What this task involves: Lines with "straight" in the records below: say how many there are, and add nothing.
== Segment start ==
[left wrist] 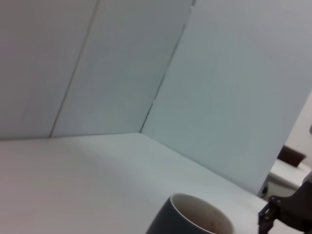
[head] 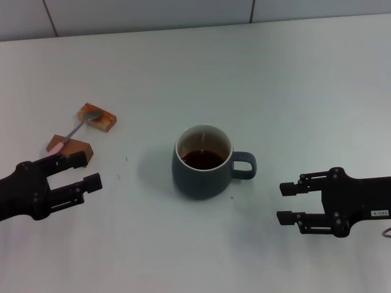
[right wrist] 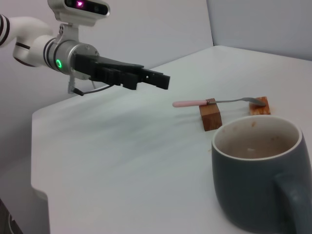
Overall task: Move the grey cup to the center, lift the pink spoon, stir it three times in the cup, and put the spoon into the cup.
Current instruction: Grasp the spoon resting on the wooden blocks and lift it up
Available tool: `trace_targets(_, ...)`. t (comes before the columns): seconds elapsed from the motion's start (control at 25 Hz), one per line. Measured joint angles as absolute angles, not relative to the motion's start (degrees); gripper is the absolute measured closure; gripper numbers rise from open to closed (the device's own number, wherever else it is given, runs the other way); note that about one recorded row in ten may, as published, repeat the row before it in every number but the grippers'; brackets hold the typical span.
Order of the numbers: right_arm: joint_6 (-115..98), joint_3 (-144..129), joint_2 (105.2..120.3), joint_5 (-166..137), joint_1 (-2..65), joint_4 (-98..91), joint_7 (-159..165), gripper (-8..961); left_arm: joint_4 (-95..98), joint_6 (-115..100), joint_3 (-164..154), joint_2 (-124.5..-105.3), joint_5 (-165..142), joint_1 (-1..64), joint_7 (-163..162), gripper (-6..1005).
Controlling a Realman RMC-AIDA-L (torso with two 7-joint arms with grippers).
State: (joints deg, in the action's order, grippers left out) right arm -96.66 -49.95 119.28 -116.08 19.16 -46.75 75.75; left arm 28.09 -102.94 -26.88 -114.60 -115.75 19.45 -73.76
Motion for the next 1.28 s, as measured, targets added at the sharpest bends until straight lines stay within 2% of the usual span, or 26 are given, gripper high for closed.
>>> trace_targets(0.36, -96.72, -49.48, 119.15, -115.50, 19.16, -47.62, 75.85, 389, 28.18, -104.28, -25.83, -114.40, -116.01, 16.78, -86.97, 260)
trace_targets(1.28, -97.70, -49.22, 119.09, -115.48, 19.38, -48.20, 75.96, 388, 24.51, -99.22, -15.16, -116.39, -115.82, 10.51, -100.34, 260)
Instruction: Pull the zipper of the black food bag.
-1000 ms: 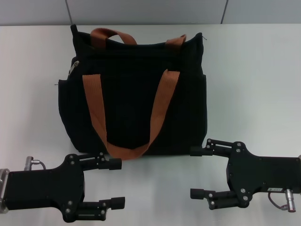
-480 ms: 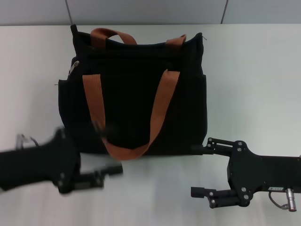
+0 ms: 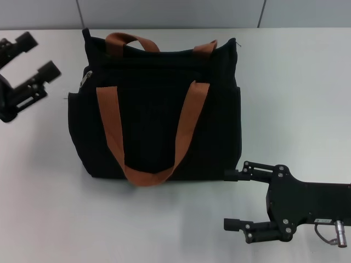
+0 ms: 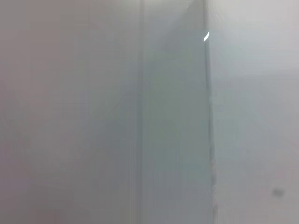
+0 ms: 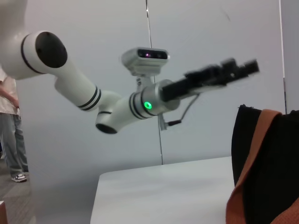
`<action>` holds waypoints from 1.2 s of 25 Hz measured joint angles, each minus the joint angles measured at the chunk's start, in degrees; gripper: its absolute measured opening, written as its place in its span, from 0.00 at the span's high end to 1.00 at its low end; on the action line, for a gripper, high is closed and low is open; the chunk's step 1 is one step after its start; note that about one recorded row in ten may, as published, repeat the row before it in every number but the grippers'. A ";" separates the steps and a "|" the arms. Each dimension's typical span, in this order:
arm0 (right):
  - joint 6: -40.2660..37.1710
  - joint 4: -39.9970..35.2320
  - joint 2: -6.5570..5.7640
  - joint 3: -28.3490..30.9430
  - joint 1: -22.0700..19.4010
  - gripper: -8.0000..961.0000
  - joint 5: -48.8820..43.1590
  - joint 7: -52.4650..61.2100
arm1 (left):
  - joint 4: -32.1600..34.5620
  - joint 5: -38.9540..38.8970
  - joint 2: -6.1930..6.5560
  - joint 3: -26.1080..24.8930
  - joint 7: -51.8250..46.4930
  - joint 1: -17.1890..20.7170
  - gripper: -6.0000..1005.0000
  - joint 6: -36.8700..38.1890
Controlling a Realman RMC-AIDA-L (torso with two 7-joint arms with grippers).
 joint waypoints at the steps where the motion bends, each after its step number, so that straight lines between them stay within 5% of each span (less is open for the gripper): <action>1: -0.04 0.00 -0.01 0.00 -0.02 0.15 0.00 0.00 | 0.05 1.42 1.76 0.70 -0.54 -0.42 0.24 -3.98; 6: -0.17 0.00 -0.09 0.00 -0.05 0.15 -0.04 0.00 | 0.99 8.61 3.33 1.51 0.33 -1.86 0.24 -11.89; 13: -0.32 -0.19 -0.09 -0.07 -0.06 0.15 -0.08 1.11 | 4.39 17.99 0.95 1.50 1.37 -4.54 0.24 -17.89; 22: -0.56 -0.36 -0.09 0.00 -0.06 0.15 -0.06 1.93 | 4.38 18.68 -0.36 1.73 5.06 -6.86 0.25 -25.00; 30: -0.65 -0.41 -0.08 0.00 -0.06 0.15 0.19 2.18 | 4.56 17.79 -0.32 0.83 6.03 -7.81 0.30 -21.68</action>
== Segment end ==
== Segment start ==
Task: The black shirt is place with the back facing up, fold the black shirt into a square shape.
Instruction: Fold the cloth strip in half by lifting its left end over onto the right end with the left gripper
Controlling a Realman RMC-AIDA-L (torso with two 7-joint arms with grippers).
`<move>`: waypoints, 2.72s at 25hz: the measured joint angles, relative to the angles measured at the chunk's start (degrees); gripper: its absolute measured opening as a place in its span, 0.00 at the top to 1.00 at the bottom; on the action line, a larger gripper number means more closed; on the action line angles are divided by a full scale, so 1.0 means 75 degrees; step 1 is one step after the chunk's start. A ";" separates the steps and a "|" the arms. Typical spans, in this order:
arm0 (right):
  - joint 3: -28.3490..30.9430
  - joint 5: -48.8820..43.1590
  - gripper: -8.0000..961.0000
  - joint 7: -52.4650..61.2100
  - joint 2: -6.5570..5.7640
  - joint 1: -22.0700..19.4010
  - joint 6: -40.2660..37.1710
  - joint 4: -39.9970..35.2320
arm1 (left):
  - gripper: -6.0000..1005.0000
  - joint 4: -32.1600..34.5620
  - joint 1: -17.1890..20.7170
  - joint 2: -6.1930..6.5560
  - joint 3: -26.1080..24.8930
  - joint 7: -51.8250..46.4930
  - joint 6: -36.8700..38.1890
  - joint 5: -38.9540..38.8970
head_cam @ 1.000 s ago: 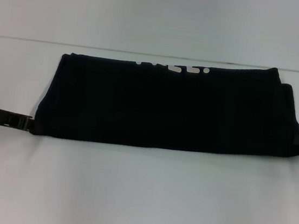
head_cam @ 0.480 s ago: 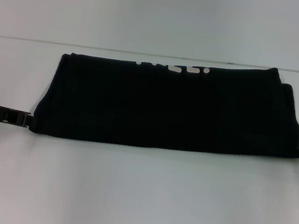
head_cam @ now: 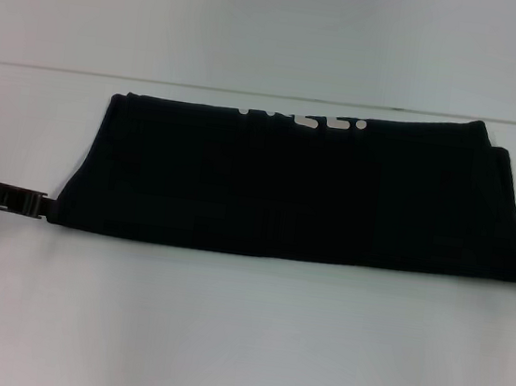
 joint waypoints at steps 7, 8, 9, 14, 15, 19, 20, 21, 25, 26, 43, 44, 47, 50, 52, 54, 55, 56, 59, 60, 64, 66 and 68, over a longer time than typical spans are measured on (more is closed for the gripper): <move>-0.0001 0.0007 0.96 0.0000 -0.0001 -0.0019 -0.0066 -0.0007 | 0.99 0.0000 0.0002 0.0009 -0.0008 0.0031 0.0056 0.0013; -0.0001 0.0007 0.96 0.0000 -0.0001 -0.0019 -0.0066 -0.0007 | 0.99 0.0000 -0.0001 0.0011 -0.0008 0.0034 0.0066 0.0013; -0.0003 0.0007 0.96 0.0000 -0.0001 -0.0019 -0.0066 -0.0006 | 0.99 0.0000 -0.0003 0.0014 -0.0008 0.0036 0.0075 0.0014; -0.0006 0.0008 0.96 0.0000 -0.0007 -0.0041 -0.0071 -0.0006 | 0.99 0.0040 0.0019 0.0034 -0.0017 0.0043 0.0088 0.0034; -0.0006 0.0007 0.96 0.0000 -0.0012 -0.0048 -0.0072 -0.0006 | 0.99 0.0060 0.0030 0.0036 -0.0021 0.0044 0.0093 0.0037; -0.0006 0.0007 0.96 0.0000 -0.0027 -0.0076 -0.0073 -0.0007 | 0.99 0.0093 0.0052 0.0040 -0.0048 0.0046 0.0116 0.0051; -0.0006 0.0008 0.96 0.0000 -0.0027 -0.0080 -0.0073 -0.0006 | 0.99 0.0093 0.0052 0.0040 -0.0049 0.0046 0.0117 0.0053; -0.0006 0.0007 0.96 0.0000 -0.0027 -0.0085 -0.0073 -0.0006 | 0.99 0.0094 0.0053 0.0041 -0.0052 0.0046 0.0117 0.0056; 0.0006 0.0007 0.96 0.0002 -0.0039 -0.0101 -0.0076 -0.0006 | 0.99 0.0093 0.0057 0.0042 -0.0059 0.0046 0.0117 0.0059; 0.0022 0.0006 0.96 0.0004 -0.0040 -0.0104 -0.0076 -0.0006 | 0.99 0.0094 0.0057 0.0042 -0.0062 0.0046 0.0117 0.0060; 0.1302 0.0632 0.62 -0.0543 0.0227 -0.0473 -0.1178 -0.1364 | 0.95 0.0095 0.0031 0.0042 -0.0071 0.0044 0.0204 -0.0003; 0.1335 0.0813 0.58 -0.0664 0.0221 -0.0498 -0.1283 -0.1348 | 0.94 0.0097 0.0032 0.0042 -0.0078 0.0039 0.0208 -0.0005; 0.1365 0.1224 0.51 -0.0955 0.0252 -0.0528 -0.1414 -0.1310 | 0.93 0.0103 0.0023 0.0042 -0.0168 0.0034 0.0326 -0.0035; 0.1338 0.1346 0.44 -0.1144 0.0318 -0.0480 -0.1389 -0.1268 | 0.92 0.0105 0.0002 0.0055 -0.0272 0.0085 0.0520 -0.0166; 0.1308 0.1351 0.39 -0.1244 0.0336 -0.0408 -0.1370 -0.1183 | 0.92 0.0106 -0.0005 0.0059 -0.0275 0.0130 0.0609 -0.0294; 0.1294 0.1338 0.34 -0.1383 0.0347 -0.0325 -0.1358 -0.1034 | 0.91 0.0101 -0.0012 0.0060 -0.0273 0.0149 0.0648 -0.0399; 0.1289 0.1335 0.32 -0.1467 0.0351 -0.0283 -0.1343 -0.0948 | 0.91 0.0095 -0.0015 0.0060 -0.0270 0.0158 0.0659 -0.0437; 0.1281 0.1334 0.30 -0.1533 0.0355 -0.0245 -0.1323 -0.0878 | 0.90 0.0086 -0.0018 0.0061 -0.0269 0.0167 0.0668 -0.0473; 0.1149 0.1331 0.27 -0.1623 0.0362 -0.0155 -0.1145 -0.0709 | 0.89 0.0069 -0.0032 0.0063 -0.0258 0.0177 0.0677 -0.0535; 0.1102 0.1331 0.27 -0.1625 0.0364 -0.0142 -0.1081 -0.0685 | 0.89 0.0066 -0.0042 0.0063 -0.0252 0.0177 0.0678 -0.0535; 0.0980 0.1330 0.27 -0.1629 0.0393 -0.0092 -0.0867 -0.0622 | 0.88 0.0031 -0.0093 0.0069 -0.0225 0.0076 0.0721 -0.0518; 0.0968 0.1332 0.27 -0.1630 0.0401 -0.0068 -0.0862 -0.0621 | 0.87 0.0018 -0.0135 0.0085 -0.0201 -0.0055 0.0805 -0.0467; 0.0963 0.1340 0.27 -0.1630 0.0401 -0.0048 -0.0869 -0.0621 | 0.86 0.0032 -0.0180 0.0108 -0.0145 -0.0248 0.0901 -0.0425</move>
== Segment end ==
Response box: 2